We didn’t need to leave here with any clear outcome – a performance, an artwork, a firm plan for the future – but we’re suspicious of relying on any vague appeals to unproductivity, of slowing down or lying fallow; of simply letting the richness of this process feed ourselves. We have a responsibility to consider how others might find value in what has gone on here.

It’s not because we think that what happened here is special. But something did happen. Something that shook us. Something not yet nameable. Something that cannot be revoked. Something very messy, perhaps even dangerous. Something between three men working, living, playing, moving; eating at the edges of pride, shame and rejection. We inhaled and then exhaled into long silences, long spaces of listening and seeing. We groped (and perhaps were groped) in the dark. It was a little terrifying. We wanted to leave it, but we wanted to stay in it. It was seductive and repellent. Yet within the stress, the awkwardness, the silences, the fear, the jokes that didn’t quite sit right and the expressed desires biting at cross purposes, we noticed something shifting. What shifted was not some romantic breakthrough or a sense of common purpose. Fuck breakthroughs. Fuck common purpose. It was darker and more fragile than the usual shitty tropes of collaboration.

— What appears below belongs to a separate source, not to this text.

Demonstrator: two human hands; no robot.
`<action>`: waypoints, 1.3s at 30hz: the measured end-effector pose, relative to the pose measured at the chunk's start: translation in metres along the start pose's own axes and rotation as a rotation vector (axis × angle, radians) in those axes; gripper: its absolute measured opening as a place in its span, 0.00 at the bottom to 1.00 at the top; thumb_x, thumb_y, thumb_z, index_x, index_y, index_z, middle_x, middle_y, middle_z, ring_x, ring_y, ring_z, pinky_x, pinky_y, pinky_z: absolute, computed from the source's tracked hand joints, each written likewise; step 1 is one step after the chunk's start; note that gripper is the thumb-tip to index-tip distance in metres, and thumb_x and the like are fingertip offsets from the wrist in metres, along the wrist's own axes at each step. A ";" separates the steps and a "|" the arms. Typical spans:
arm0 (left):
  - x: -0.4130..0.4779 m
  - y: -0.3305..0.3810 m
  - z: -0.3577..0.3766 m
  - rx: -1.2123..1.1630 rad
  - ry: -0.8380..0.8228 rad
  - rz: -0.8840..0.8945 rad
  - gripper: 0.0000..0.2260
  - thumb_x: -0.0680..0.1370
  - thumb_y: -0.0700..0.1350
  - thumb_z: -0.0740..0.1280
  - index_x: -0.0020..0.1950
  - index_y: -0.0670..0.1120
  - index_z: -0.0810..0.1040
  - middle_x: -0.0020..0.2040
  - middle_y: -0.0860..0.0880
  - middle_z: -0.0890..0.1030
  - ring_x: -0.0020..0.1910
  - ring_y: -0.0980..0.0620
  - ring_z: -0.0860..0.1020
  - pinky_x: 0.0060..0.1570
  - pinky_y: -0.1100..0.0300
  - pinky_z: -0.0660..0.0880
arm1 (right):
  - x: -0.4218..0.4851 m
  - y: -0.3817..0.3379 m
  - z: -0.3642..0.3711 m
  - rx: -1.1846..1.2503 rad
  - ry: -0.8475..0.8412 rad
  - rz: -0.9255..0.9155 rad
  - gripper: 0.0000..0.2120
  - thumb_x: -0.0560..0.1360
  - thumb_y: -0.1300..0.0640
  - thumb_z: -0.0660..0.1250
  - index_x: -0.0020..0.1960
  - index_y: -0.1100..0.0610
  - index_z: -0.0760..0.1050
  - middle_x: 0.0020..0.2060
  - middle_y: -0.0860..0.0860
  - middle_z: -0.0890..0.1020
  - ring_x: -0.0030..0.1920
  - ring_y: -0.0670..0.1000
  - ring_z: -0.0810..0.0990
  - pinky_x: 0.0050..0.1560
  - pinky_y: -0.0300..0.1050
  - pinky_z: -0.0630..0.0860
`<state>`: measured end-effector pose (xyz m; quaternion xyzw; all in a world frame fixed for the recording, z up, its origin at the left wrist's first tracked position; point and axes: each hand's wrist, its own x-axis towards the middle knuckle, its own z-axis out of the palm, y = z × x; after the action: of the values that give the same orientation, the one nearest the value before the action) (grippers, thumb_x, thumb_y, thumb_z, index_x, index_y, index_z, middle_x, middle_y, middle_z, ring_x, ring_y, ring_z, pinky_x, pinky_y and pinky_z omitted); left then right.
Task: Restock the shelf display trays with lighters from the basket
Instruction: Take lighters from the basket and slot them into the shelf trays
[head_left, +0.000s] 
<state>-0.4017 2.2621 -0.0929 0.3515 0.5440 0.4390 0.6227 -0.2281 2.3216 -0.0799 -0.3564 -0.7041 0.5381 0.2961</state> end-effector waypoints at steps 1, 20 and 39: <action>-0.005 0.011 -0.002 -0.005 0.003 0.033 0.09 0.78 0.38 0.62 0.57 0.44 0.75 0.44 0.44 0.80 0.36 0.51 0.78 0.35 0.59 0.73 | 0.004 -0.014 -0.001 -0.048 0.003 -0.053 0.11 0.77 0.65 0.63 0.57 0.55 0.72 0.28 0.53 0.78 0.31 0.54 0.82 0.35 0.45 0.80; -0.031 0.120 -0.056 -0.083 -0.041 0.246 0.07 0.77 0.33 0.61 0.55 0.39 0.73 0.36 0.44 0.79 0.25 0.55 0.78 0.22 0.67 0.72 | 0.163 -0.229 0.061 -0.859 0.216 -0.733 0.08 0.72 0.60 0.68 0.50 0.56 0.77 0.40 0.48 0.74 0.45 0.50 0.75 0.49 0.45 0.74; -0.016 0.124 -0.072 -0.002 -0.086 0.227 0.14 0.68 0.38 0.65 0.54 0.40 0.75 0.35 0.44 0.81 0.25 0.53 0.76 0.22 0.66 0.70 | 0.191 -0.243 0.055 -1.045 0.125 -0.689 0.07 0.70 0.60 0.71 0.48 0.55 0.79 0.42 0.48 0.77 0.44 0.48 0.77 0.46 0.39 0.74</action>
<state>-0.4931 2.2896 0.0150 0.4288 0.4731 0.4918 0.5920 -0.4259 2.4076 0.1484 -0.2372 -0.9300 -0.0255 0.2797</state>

So we ask ourselves: why would anyone be interested in reading this? We went on a residency together and stepped on each other’s toes – this is hardly unique. But rather than shrugging this off, we think there might be some value in sticking with this writing; some reason to risk its earnestness and narcissism. That we might learn something in an attempt to stick with and articulate these feelings of shame, anger and grief. Something shifted, and the shift was fleeting and fragmented. How can we report on this shift; notice and communicate one’s own trauma as-it-is-happening? And to whom are we communicating: before whose eyes are we trying to understanding ourselves and make ourselves known?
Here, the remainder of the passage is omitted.